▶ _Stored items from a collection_
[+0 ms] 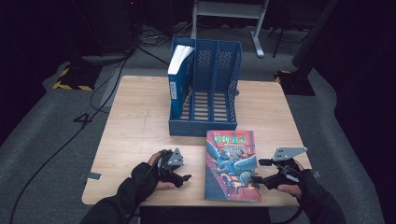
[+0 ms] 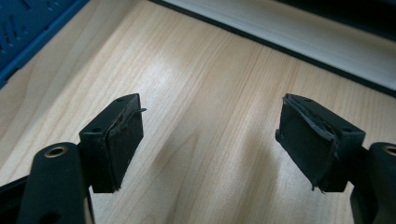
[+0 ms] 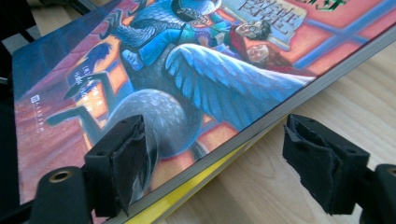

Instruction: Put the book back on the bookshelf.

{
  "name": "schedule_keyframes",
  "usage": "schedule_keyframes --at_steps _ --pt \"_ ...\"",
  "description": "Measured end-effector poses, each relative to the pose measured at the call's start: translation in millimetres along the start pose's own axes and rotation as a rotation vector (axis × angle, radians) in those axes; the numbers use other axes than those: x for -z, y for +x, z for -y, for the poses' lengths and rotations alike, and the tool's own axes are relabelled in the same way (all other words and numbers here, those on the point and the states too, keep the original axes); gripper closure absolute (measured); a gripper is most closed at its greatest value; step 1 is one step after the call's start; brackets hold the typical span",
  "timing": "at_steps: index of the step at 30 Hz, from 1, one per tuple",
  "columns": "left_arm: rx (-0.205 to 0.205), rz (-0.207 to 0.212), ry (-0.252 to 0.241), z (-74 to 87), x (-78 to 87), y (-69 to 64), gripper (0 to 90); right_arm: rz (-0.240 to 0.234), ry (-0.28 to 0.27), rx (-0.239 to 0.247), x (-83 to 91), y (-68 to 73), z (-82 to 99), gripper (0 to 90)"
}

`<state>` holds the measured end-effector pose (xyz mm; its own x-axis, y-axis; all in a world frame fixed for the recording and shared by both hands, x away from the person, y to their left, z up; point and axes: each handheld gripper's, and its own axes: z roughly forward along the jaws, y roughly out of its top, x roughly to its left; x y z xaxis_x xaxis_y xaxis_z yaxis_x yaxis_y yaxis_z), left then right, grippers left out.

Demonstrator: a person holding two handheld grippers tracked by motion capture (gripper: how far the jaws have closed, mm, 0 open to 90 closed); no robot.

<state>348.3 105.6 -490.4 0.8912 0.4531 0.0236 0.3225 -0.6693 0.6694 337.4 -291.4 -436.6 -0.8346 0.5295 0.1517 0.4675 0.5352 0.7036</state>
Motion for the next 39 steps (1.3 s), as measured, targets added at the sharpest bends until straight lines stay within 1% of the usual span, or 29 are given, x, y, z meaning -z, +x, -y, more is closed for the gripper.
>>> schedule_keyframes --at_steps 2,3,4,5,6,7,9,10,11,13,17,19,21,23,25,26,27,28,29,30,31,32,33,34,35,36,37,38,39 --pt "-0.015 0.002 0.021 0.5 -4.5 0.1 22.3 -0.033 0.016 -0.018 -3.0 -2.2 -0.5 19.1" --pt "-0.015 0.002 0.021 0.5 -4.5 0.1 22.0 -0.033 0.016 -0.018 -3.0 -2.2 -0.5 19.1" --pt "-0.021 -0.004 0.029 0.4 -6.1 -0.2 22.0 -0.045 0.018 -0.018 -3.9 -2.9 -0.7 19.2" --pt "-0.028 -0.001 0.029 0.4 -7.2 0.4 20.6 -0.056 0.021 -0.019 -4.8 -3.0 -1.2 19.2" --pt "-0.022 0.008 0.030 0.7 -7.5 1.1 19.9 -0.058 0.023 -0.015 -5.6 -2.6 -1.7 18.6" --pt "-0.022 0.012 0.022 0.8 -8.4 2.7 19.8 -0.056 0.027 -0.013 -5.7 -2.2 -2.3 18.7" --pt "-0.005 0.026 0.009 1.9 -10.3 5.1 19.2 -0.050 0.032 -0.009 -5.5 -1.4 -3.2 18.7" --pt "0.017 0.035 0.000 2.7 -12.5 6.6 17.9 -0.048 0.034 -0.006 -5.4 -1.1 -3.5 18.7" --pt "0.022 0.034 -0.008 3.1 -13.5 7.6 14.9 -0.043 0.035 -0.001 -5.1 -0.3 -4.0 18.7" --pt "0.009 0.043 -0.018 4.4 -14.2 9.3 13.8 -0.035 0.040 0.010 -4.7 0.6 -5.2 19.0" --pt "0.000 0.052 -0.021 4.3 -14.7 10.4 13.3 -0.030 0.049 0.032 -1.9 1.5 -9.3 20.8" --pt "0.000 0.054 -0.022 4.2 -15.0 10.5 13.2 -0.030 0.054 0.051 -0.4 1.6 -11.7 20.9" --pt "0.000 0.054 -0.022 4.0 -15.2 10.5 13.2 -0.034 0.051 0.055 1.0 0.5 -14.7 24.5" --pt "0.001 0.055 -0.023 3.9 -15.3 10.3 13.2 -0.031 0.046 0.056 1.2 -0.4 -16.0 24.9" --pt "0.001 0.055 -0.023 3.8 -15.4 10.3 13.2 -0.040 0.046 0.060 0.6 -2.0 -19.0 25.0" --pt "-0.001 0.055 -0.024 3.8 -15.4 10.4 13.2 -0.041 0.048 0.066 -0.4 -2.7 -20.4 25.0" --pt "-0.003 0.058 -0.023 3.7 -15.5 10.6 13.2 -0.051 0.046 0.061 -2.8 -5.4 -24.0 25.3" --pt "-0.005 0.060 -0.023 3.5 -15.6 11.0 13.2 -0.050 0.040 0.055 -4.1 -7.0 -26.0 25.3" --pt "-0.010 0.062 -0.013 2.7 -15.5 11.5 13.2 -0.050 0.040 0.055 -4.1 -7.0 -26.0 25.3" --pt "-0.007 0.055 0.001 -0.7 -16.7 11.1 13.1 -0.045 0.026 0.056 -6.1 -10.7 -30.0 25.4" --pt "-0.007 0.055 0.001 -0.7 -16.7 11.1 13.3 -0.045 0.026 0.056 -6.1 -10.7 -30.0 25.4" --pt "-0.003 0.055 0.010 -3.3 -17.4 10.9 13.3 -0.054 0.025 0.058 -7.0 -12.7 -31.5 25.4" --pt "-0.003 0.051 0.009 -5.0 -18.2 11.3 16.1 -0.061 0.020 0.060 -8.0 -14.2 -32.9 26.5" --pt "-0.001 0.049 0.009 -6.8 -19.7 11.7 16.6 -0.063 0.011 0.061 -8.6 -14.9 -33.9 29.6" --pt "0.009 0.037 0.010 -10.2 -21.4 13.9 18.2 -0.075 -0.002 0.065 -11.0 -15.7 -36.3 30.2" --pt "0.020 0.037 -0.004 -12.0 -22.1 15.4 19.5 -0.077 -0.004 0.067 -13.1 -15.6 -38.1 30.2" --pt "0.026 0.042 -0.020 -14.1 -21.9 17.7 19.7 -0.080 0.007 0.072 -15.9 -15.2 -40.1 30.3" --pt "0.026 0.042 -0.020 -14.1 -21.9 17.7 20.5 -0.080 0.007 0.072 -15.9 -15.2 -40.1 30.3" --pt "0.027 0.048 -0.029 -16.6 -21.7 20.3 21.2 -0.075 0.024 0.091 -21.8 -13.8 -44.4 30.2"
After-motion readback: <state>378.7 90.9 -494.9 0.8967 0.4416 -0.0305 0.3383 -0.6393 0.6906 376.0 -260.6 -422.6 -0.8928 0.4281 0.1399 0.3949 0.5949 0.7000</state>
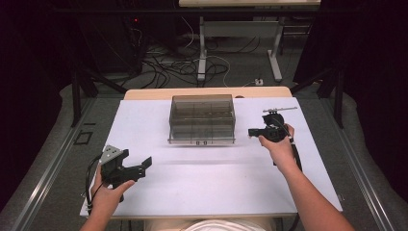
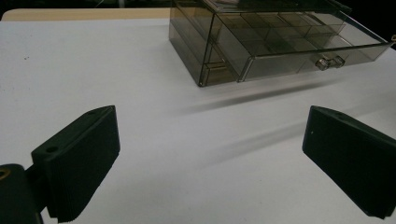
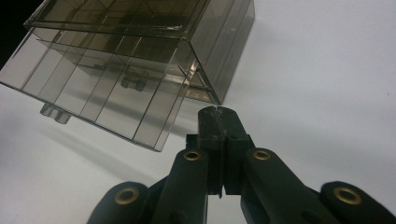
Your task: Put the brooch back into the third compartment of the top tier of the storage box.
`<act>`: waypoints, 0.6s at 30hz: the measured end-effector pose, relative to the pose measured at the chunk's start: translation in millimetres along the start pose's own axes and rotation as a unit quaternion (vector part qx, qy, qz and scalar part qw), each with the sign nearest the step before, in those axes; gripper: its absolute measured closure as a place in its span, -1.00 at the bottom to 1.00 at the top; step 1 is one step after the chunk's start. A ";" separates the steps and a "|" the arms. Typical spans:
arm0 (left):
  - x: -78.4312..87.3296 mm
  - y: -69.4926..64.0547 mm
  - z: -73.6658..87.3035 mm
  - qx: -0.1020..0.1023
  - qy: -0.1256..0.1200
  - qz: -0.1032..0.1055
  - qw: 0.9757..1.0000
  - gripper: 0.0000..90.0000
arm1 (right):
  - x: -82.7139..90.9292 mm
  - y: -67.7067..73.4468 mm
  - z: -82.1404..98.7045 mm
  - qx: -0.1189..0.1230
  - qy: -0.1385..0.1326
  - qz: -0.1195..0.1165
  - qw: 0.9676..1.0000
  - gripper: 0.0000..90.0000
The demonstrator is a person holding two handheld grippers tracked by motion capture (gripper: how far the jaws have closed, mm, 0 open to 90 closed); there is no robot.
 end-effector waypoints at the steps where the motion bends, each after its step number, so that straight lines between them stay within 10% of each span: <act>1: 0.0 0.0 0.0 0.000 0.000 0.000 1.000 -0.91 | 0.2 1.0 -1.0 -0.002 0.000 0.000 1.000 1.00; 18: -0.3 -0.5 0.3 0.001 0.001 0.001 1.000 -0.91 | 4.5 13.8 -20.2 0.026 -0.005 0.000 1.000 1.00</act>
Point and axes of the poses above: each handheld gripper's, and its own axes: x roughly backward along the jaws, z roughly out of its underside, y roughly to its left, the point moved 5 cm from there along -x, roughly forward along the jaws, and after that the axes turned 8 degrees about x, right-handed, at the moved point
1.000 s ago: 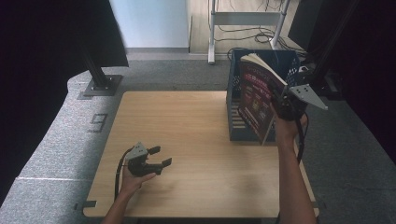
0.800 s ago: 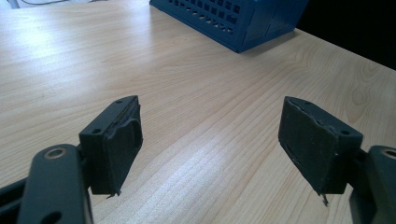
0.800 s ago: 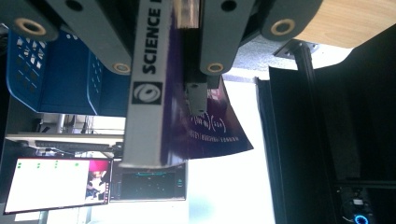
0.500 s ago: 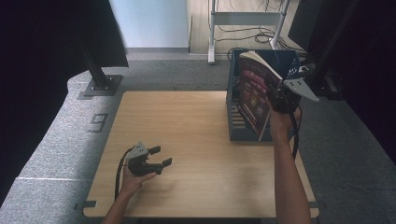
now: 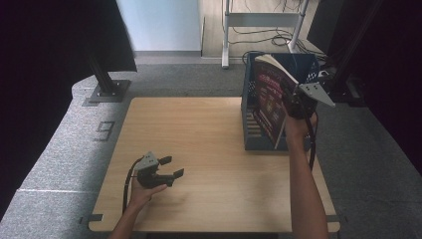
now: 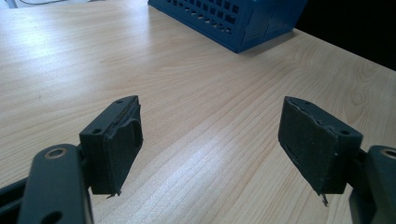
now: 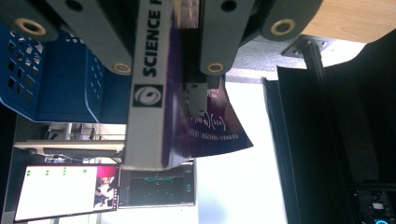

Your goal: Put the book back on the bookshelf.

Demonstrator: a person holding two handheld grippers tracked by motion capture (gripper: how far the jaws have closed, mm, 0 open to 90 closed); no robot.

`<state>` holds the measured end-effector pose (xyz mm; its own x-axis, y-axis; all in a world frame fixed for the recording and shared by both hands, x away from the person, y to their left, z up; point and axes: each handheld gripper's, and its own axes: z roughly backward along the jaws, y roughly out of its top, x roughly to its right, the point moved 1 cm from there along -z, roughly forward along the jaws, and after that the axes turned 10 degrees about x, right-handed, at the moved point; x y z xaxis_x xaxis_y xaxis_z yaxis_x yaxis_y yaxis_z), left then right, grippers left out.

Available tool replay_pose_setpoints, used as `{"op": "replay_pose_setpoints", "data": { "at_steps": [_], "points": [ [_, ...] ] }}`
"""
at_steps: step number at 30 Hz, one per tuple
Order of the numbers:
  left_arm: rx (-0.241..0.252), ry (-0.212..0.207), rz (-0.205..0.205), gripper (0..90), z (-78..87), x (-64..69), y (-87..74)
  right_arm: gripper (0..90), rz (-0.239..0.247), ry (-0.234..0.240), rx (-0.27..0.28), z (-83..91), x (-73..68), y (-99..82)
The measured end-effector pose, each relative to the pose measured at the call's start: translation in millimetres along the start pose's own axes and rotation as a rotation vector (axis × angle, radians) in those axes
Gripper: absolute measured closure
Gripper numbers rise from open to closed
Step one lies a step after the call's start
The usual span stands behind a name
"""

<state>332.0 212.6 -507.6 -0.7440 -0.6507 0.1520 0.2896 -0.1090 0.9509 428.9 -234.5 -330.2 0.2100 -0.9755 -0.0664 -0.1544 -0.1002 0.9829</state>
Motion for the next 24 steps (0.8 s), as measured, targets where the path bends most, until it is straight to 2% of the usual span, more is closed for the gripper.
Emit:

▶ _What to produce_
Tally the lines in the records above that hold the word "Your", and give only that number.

▶ _Finished exercise_
2